Nobody likes rejection.

Being dumped by a partner is bad enough, but by your friends?

Devastating and humiliating in equal measure.

Unlike ending a romantic ­relationship, there isn’t clear etiquette or any real guidelines for ditching a mate, which makes it all very awkward and difficult to do.

That’s why it happens so rarely, and why no one really talks about it.

But now someone has spoken up.

Lily Allen has admitted that she was abandoned by some of her friends when she got pregnant and stopped partying, and that it really upset her.

I bet if you did a poll of the reasons women stop hanging out with each other, one of them having a kid would be the top answer every time.

And so, as one of the last of my mates to procreate, I helpfully offer up the golden rules every new mum should follow if she wants her ­child-free friends not to delete her number.

Know when I’m being polite

Look, you’re my friend, I’m possibly even quite fond of you, so of course I’m interested in your kid and want to hear about it.

You’ve probably listened to me talk about my kittens at length on more than one occasion so it’s payback if nothing else.

But know your audience: honestly, I only really need the headlines.

So when I ask if your baby sleeps, I’m only after a yes or no, not “Well, we usually put him down at 7.30 and then he’ll be OK for two hours, although last Wednesday he did three, and then…”

Also, never use the term “dream feed” or I will be sick on you – and someone else has probably just done that, so why risk it?

Remember there IS life without kids – you used to have one

I get that having a baby changes everything, and you feel different, fulfilled and like you suddenly know the meaning of life.

But let me find out about it on my own, OK?

I would have watched Breaking Bad much sooner if it wasn’t for people going on and on, telling me how amazing it was and how I really must watch it immediately etc (It is amazing though and you really must watch it immediately).

Enough lecturing.

And the law should be changed so that anyone who ever says, patronisingly “You’ll ­understand… when you have kids” is imprisoned for at least life.

Talk about your baby in ultra specific detail, and absolutely nothing else

… to your other new mum friends.

Apparently it’s almost impossible not to make local ones during your ­pregnancy, and that is exactly what they’re for.

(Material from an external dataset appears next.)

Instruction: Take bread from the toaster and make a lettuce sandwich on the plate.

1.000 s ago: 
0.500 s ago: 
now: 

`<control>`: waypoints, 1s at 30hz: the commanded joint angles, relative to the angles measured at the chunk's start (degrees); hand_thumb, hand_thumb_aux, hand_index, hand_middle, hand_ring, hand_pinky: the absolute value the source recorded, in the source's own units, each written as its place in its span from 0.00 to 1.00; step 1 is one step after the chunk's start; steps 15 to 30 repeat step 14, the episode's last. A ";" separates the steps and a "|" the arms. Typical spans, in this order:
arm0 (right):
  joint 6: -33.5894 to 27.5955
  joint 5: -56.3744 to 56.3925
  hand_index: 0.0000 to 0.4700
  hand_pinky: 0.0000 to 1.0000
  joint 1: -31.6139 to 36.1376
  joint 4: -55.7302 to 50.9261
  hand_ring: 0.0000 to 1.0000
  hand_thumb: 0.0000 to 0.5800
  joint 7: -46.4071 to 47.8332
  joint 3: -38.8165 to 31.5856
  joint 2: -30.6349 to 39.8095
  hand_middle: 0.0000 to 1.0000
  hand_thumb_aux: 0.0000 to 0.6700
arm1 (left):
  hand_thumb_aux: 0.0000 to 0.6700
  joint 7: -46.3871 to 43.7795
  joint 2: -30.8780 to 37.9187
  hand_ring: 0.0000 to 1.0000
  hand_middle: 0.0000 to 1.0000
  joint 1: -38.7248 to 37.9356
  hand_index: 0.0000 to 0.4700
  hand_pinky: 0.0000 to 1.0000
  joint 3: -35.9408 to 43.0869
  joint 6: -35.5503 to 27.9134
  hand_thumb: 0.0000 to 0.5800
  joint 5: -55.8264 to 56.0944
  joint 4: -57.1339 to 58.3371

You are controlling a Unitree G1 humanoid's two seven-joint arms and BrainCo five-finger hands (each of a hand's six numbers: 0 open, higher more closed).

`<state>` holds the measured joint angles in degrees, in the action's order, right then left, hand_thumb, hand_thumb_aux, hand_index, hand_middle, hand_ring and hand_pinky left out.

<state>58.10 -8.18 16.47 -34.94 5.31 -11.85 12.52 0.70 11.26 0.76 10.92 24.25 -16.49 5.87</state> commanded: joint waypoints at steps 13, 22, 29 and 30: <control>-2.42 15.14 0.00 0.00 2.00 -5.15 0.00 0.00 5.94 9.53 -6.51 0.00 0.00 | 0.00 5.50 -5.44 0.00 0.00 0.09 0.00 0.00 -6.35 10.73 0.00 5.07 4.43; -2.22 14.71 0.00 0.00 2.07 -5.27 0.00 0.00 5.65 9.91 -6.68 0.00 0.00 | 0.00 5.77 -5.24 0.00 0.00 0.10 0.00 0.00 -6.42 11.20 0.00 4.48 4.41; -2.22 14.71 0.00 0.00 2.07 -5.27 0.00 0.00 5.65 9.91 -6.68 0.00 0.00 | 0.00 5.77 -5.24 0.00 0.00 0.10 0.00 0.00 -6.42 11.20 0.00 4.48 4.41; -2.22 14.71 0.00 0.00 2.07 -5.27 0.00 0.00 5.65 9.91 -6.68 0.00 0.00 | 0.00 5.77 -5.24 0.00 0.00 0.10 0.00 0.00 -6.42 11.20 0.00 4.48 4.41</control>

They’re literally more interested in that stuff than you are, so chat away – they’re doing our friendship a
great service.

You can get all the boring minutiae out of your system with them, and then chat about other things when you’re with me.

Which will be just as good for you, in a different way – swear down.

Have realistic expectations

I understand that you don’t get out much these days, and I know how much you’re looking forward to our evening out.

But if you put too much pressure on it being The Best Night Ever – to make up for all the ones you’ve missed – then the one thing we can guarantee is it won’t be.

Plus, sometimes the relaxed, chatty, laid-back nights are more fun than the wild crazy ones, so don’t be miffed if we’re not still snorting vodka through our eyeballs at 5am.

Rein it in, girl – after all, aren’t you someone’s mother?